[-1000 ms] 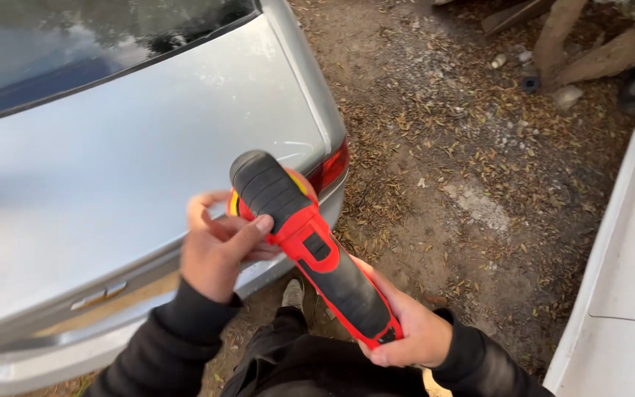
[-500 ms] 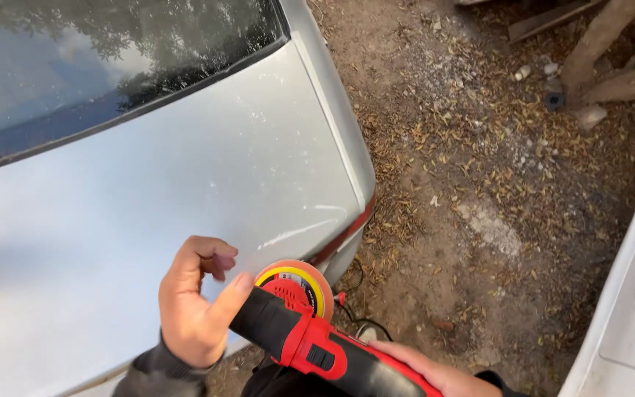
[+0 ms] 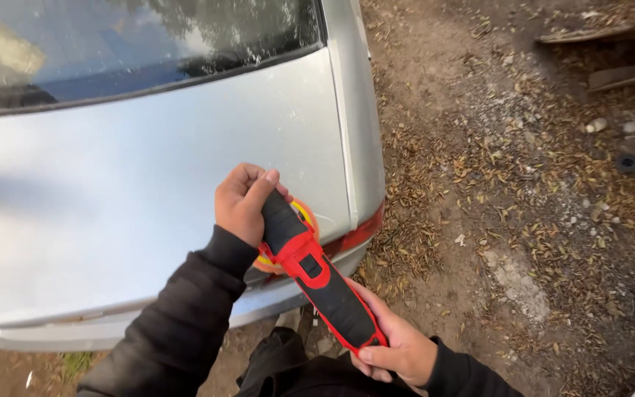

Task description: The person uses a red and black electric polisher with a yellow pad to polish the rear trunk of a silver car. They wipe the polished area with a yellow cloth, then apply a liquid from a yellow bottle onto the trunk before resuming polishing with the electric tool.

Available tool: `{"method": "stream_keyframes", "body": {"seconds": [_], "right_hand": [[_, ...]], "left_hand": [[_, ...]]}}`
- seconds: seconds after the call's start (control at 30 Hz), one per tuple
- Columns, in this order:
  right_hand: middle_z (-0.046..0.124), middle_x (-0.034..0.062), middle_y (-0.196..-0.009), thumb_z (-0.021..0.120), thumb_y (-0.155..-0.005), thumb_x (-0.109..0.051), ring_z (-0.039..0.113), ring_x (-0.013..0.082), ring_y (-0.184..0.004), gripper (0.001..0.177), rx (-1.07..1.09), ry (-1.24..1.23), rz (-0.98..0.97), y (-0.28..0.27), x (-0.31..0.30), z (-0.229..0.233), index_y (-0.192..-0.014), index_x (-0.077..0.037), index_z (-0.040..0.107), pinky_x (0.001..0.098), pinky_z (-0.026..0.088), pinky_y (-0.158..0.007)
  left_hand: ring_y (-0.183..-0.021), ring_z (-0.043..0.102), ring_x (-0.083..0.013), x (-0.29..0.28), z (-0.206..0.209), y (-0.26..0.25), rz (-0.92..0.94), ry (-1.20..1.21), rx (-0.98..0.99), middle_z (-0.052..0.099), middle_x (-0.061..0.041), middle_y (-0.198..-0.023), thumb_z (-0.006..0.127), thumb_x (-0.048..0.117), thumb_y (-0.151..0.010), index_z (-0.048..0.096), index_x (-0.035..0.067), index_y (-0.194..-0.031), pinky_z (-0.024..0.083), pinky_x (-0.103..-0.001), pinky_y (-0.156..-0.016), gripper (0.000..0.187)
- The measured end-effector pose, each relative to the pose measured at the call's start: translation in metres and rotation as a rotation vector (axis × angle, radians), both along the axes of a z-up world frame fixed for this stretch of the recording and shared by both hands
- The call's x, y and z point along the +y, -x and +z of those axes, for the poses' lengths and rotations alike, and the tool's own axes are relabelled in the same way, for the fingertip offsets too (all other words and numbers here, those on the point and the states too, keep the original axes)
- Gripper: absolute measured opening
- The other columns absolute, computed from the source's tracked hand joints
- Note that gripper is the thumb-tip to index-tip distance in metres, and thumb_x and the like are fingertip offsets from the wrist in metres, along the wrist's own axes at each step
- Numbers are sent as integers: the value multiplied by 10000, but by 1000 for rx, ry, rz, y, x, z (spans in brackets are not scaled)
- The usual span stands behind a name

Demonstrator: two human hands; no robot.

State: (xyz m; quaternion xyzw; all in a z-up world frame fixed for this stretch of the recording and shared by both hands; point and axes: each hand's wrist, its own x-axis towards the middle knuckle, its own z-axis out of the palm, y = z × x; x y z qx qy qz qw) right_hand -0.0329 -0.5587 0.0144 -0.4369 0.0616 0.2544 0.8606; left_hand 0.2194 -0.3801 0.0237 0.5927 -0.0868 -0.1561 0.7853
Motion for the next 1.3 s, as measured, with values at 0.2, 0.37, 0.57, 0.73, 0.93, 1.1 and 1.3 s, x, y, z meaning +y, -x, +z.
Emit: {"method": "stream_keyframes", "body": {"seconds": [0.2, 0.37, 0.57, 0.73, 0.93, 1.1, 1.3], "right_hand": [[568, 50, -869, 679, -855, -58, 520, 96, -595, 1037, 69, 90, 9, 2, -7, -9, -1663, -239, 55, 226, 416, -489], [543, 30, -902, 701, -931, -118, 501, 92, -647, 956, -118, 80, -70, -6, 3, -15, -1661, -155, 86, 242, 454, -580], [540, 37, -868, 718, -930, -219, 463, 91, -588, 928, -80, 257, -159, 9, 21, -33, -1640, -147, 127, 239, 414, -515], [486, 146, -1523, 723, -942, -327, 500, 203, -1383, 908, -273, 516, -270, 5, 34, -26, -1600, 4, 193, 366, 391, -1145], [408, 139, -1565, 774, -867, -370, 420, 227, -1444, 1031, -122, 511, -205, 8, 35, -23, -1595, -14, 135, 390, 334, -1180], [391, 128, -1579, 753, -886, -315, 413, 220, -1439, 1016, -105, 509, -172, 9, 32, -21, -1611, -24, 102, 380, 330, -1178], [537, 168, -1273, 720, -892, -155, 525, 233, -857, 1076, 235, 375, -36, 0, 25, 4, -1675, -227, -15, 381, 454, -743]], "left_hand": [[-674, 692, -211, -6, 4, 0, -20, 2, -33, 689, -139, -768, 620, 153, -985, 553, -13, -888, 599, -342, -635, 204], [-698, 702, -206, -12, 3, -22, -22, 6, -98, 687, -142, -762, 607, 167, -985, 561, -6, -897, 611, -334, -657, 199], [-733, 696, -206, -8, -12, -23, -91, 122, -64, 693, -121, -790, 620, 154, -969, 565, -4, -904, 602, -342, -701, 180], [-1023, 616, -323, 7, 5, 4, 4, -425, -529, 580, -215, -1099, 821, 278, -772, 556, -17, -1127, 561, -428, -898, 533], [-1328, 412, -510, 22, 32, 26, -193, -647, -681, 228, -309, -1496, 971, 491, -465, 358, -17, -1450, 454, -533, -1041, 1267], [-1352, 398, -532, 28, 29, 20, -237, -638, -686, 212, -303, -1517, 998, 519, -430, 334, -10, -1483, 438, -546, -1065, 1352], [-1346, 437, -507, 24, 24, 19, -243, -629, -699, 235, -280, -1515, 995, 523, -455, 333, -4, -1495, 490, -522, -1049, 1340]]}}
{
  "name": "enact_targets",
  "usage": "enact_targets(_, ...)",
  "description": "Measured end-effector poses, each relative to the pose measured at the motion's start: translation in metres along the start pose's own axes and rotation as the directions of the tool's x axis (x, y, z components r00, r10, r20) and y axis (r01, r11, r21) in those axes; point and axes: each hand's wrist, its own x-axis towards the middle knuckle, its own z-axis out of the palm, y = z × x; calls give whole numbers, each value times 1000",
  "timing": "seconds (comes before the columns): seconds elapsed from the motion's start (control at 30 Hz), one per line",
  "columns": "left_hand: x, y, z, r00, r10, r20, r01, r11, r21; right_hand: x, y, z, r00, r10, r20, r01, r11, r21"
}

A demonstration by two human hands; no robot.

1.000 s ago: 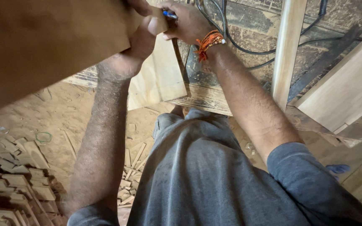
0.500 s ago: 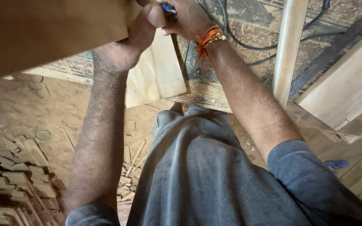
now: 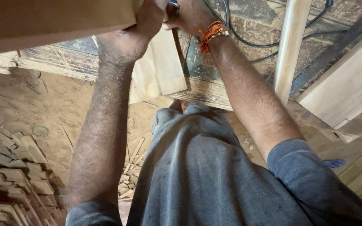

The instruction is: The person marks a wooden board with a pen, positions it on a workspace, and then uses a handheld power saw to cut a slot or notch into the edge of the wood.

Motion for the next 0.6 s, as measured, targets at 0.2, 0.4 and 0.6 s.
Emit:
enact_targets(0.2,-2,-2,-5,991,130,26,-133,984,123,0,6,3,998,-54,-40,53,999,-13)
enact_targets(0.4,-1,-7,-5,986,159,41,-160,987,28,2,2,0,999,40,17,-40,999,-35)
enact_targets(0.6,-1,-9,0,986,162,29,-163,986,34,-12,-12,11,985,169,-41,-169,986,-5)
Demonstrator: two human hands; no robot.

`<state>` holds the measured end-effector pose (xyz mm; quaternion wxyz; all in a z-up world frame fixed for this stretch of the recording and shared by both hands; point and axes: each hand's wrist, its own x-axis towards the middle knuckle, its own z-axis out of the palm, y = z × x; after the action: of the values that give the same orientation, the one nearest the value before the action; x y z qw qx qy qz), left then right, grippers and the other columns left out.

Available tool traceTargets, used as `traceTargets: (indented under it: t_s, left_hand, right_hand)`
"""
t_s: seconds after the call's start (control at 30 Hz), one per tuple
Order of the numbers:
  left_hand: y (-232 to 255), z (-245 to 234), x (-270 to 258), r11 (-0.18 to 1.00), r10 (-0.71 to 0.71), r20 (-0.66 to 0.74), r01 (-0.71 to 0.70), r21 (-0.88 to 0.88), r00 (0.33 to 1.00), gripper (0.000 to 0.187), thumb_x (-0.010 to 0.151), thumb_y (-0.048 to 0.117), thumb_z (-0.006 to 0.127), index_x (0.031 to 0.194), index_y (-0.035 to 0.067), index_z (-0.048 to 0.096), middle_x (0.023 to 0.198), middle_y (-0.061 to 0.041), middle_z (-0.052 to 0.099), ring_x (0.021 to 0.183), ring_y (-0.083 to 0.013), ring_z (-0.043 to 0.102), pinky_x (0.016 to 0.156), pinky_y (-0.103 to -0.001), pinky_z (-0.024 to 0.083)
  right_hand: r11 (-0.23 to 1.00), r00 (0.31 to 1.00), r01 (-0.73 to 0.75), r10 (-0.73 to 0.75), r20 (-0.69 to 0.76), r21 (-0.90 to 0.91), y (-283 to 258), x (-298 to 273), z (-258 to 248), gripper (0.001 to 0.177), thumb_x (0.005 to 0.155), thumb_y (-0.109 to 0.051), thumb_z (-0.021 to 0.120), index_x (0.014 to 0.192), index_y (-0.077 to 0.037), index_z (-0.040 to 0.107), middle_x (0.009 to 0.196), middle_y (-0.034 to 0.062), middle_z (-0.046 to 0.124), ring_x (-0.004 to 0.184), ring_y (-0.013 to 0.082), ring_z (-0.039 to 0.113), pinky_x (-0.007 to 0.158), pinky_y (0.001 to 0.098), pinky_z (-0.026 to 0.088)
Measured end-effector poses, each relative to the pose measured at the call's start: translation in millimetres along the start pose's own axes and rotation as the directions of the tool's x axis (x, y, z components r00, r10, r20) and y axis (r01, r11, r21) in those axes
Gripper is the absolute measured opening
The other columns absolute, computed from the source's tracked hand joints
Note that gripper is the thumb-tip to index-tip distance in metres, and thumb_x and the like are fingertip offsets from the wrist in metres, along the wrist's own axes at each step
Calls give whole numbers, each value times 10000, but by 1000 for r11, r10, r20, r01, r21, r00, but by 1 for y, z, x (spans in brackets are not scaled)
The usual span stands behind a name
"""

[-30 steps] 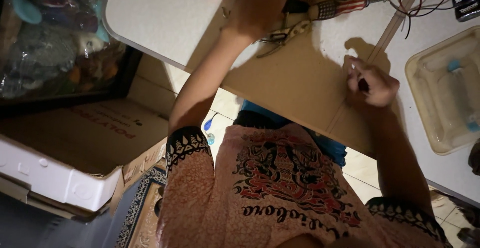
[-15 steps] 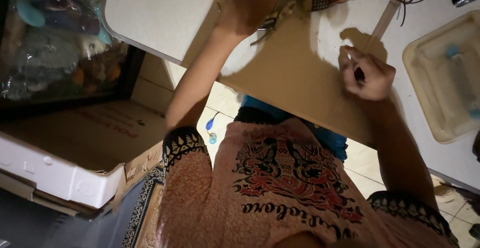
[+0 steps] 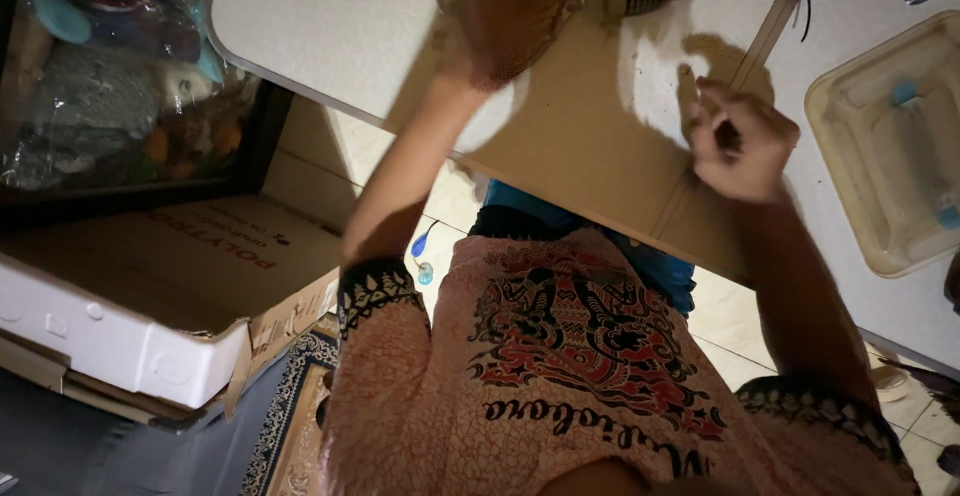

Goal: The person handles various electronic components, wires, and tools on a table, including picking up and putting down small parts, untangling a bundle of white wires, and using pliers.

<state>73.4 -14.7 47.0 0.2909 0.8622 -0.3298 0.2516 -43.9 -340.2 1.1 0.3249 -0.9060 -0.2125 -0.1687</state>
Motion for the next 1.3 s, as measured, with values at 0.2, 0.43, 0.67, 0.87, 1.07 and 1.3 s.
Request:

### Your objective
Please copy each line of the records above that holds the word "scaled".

### Solution for this exercise
- Numbers are sent as integers: the value multiplied by 10000, but by 1000 for rx, ry, rz, y, x, z (spans in brackets are not scaled)
Calls give whole numbers, each value times 10000, but by 1000 for r11, r10, r20, r01, r21, r00, but by 1 for y, z, x (spans in brackets are not scaled)

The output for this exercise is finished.